Unsedated colonoscopy is an uncomfortable procedure for most patients.
Discomfort during colonoscopy is largely related to looping of the colonoscope.
The looping of the colonoscope displaces the colon from its native configuration, and stretches attachments to the mesentery.
A novel computer-assisted colonoscope utilizes a fully articulated, computer-controlled insertion tube.
On manual insertion of the colonoscope, the position and angle of the scope's tip are encoded into a computer algorithm.
As the colonoscope is advanced, the computer directs each successive segment to take the same shape that the tip had at a given insertion depth.
|Patient acceptance of this new technique was high|
|American Journal of Gastroenterology|
The insertion tube thus changes its shape at different insertion depths in a ‘follow-the-leader' manner.
Dr Axel Eickhoff and colleagues from Germany conducted a prospective, nonrandomized, unblinded, feasibility clinical study using this novel colonoscopy system.
The team of doctors reported that 3 physicians of varying levels of experience participated in the study.
The doctors assessed 11 consecutive patients, of which 7 were men, and 4 were women.
All patients were between 19 and 80 years of age.

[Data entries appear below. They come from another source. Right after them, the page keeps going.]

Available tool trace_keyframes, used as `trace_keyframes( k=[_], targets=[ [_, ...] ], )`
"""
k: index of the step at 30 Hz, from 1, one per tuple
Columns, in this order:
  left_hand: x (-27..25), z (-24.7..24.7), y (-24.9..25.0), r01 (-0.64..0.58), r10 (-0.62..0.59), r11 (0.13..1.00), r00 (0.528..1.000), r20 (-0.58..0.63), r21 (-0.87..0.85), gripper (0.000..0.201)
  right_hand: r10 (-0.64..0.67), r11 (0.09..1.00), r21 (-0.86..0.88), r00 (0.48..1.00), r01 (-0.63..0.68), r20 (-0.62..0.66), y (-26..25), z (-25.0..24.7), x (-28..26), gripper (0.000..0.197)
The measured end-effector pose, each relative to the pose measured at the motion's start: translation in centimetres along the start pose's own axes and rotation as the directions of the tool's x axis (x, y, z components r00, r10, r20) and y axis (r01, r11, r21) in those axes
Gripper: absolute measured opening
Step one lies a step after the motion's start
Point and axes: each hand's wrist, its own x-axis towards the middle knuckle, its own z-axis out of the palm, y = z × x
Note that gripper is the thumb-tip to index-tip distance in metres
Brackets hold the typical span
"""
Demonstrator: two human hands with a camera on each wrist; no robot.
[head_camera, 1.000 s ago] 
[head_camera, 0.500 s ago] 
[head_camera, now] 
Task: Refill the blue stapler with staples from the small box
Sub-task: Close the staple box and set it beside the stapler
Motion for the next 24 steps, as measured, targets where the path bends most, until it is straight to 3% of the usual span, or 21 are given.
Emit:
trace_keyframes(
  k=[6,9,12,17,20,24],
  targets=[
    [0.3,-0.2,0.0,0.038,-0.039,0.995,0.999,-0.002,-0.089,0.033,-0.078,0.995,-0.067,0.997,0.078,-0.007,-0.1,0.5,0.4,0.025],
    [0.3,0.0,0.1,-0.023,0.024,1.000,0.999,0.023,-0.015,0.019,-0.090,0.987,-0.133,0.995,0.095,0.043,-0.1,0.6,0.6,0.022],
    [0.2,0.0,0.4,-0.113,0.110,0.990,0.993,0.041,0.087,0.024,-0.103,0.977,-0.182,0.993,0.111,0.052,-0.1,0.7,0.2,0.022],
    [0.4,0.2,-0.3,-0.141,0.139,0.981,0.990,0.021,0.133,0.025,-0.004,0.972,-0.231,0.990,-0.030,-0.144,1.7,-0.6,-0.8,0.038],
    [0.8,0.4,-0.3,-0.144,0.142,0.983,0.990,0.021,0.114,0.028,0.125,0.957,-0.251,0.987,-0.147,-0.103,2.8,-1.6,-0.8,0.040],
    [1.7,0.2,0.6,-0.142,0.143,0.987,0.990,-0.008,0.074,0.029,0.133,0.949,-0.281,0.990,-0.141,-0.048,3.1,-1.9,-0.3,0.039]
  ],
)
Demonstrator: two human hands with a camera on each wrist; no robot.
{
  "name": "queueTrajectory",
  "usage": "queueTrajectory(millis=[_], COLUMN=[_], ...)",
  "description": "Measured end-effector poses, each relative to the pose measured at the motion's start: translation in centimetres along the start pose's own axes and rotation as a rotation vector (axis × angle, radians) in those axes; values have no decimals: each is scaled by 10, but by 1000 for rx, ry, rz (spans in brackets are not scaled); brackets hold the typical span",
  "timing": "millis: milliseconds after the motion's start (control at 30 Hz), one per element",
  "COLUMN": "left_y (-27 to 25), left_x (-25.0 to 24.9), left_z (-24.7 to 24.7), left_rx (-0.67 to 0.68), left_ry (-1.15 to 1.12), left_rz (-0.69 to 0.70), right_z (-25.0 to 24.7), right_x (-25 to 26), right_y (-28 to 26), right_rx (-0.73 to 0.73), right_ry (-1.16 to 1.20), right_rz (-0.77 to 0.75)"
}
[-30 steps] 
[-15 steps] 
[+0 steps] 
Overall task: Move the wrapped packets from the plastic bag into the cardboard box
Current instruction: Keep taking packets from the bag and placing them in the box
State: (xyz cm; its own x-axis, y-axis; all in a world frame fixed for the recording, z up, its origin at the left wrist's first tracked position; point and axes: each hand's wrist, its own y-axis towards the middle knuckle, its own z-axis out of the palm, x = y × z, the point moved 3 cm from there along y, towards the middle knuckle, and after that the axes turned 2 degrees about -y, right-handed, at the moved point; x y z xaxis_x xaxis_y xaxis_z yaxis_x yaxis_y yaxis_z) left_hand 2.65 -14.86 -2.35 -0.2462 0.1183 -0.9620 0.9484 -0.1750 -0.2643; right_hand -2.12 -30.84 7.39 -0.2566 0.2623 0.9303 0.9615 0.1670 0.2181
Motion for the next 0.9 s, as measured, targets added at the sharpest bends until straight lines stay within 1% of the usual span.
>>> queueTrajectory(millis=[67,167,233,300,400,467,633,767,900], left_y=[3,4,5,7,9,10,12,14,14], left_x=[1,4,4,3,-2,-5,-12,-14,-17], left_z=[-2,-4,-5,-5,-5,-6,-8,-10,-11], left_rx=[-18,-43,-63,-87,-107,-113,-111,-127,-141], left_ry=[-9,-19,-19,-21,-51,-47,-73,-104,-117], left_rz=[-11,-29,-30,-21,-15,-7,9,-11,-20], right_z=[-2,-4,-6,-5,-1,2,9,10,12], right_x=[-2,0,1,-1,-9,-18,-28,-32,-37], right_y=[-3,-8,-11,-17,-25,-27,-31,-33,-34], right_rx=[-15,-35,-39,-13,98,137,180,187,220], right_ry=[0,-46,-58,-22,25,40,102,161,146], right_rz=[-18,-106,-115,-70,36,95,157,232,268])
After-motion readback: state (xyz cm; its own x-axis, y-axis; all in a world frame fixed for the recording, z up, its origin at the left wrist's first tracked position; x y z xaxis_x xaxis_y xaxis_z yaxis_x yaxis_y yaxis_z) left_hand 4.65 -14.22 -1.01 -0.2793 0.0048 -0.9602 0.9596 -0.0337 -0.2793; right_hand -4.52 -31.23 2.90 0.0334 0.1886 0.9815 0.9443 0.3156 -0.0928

The patients met the inclusion criteria for screening or diagnostic colonoscopy.
The cecum was reached in 10 consecutive patients.
The team reported diverticular disease in 2 cases, and multiple colonic polyps in 2 cases.
The doctors identified no complications or adverse effects at discharge, 48 hours, and 30 days postprocedure.
The team found that both physician satisfaction, and patient acceptance of this new technique were high.
Dr Eickhoff's team commented, “In this limited, first of its kind feasibility study, the computer-assisted colonoscope was shown to perform colonoscopy safely and effectively.”
“The colonoscope's unique design limited loop formation during colonoscopy.”
“Large-scale clinical trials are indicated.”